What's in this section

PageWhat it covers
For business teamsA non-technical, end-to-end walkthrough and a glossary of every term.
Product requirementsproduct() — every parameter and every section of the output, annotated.
Technical requirementstechnical() — the two entry paths, 24 sections, traceability, and serves links.
Trace & validationtrace() coverage/drift checks and validate() structural + quality lint rules.
Cognitive-pattern groundinganalyze(), format_brief(), select_patterns() — inspect what lenses the LLM applies.
Projectionsproject() — render a spec to AGENTS.md, CLAUDE.md, Cursor, Spec Kit, Kiro, or an ADR.
CLI referenceEvery mycontext rac subcommand with all flags, examples, and exit codes.
API referenceEvery public symbol, signature, parameter, return value, and spec dict shape.

Core principles

  • Gaps never block generation.

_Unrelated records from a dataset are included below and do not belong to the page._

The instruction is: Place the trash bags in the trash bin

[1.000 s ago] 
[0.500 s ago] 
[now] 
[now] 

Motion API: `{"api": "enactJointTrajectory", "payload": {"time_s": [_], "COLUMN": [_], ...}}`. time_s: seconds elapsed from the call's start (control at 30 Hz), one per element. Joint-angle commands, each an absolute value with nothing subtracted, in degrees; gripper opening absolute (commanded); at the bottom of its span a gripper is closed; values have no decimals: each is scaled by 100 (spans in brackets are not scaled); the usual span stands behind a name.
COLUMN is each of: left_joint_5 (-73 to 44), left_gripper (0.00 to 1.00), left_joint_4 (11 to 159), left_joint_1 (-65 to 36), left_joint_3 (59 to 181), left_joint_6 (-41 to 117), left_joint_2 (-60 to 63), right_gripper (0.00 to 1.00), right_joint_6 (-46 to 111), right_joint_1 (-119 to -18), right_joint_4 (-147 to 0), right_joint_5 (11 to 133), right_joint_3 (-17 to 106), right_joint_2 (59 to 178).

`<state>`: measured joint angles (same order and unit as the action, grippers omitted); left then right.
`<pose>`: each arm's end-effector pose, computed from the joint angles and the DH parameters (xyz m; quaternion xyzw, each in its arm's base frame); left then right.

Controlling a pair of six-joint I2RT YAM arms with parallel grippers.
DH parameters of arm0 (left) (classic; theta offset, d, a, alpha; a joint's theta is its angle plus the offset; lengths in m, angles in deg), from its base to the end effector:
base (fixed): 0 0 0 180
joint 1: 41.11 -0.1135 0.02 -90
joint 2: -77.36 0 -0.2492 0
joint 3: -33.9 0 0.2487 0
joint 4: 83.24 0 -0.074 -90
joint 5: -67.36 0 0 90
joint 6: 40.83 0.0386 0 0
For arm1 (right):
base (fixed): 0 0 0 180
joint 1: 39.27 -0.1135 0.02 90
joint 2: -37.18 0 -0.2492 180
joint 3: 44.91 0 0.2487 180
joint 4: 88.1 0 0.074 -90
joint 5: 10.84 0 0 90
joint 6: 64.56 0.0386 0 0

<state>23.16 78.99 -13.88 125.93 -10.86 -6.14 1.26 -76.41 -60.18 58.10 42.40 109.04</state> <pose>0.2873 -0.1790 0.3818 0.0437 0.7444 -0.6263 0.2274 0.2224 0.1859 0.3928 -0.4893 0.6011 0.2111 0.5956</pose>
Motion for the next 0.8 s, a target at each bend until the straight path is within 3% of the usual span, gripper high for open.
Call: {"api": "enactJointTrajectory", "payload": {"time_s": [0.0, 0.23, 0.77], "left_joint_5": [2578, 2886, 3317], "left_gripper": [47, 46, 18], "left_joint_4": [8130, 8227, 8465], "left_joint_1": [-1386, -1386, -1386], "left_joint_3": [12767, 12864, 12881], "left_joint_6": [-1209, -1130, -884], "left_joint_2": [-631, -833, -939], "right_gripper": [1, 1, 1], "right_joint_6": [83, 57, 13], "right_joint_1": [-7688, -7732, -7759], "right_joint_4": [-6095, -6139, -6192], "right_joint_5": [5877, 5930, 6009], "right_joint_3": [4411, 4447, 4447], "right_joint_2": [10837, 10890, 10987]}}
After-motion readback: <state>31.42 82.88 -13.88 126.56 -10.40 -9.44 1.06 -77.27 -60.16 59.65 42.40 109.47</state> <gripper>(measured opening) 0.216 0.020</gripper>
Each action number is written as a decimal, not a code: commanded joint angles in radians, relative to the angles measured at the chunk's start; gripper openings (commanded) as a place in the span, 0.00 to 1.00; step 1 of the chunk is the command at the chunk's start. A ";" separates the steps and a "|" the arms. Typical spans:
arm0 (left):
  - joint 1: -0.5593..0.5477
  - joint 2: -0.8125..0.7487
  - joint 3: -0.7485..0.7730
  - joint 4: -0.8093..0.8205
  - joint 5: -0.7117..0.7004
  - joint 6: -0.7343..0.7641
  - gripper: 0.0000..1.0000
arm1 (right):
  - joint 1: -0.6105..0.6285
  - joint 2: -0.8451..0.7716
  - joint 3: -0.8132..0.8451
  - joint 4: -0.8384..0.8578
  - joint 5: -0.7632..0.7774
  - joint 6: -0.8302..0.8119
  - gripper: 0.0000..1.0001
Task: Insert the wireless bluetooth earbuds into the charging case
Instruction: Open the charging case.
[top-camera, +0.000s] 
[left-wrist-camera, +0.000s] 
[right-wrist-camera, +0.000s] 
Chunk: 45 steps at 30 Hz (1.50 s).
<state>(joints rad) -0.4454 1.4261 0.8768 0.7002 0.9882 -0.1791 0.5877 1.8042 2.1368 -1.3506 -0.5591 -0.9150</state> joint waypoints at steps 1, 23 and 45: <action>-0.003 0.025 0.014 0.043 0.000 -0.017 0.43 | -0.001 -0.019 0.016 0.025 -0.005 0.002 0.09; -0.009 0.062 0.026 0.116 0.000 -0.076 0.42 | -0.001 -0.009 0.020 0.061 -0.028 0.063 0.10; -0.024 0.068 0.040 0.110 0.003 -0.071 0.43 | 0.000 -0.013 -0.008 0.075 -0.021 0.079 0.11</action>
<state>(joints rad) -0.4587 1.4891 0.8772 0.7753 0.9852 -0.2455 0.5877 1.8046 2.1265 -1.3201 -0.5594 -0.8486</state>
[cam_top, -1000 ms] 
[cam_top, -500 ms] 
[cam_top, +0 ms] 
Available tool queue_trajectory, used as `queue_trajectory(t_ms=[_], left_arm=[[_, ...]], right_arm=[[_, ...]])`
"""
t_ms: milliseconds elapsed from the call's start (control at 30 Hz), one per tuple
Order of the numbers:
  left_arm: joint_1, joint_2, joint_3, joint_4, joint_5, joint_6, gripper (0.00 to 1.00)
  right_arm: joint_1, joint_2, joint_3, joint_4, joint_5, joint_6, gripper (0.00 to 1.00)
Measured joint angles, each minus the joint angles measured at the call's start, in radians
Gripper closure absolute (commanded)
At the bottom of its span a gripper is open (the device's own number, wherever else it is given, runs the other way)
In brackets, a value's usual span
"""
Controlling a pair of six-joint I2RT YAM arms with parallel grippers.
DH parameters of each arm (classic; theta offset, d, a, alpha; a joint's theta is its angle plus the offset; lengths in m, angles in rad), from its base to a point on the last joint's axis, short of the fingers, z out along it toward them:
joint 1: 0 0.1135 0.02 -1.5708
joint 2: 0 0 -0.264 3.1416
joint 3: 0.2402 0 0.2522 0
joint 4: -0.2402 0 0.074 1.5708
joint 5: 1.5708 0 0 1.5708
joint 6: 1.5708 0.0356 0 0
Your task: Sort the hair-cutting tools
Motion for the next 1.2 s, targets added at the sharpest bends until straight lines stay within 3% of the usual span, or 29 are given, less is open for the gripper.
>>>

A missing detail becomes an open question (OQ-01, OQ-02, …), not an error. You always get a complete framework to react to.
  • LLM-native, key required. All generation calls an LLM through your own provider key. There is no offline skeleton and no mycontext server. Your key, your cost.
  • Traceability is first-class. Technical controls carry a serves: list of the product requirement IDs they implement, so drift is detectable.
  • You own enforcement. RaC stops at authoring + scoring. Your stack (CI, Spec Kit, Kiro, Claude Code, Cursor) enforces.
  • Validated output. A Pydantic contract enforces the typed-ID grammar and referential integrity after each generation pass, with a self-repair loop if violations are found.